As best I can tell the trends that resurged in 1960 began in the early 1900s but we're interrupted and delayed substantially by the great depression and world war 2.

That shifts my priors to the root of the problem isn't something that happened in the 1960s it happened in the 1890s to 1920s or perhaps before that (if the panic of 1907/Civil War just delayed an older trend)

If anything, it has a lot to do with urbanization and industrialization in general.

Guy, men, lads, fellas, I don't even know where to begin with all this. I am intrigued that Catholics Not Christians, though 😀 So the Horrid Popish Plot met the Global Zionist Conspiracy and we made beautiful music together?

It's a hard pill to swallow but the Catholics that came and the influence they brought did little good for the trajectory of American culture as they decidedly helped move the elite 'leftward'.

I'm starting a GoFundMe to commission a klezmer rendition of "On Eagle's Wings". Then, and only then, will the inferior WASP culture be washed away from sea to shining sea.

/SaturdayCartoonVillain

I'm not sure if the version we sang as secondary school kids at Mass in the late 70s/early 80s is the one you mean, but the very name makes me shudder.

I will gladly donate to this worthy ecumenical project!

I'd donate for that. Give me some time and proper motivation and I could probably write it.

I’ve always been taught that anti-Catholic sentiment in America went hand-in-hand with nativism. The Catholics were from strange lands with strange customs like Ireland, Italy, and Poland. It wasn’t Catholicism per se that drove anti Catholic feelings in the country, but it was a common thread among the foreigners arriving from countries that weren’t well represented at the founding.

I guess the Pope coming out against Freemasonry didn’t help relations between American elites and Catholicism, either.

I’ve always been taught that anti-Catholic sentiment in America went hand-in-hand with nativism. The Catholics were from strange lands with strange customs like Ireland, Italy, and Poland.

Strange customs like the Irish?
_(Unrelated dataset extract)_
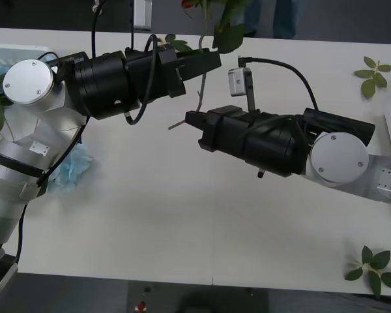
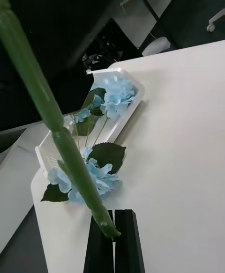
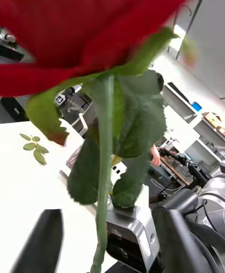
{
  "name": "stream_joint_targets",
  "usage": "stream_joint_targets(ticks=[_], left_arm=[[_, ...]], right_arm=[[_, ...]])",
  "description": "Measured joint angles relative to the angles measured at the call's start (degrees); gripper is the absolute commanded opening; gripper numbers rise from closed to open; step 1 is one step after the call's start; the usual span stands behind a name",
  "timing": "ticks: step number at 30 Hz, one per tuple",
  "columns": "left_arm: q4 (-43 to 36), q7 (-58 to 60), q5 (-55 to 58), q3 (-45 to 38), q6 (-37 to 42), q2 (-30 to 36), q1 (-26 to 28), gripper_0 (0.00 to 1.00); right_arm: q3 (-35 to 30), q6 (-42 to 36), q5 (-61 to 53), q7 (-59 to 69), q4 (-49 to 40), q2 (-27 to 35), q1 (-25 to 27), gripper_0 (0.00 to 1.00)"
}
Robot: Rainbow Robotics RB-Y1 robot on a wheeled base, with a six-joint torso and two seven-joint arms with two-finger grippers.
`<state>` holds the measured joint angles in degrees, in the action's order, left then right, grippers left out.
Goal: Put the red flowers into the right box and the blue flowers into the left box
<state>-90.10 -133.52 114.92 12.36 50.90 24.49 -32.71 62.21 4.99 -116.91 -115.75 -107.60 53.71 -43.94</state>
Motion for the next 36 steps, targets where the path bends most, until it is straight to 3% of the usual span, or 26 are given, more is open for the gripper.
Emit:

Three 19th century American Presidents were Irish, but they were Protestant Irish.

The main issue was that Catholics were seen as having a supra-nationalist loyalty to the Pope. Even in the 1960 election, Protestant figures like Billy Graham argued that JFK would take orders from the Pope. (The Pope couldn't even restrain JFK's sex life, let alone his policies.) There was also fear of Catholic schools and other sectarian institutiins, which even sought funding from Protestant taxpayers. The Catholic Church was also seen as too anti-black in the North (due to its silence on slavery) and too pro-black in the South (especially by the KKK).

Three 19th century American Presidents were Irish, but they were Protestant Irish.

That's not really 'Irish,' though. Scots-English Yeomanry from Ulster vs Celtic peasantry from County Cork.

That's not really 'Irish,' though.

They were in the eyes of Americans at the time, specifically Scotch-Irish. Also, Scots are Celts, though views about that at the time were sometimes complex.

Aside from their Catholicism, there was little to distinguish a typical Irishman from a typical Protestant Highlander. (Their languages would have been slightly different, but equally alien to an English American in 1850.)

Also, Scots are Celts

Highlanders, yes. Lowland Scots are Anglos with a funny accent and some Celtic wives.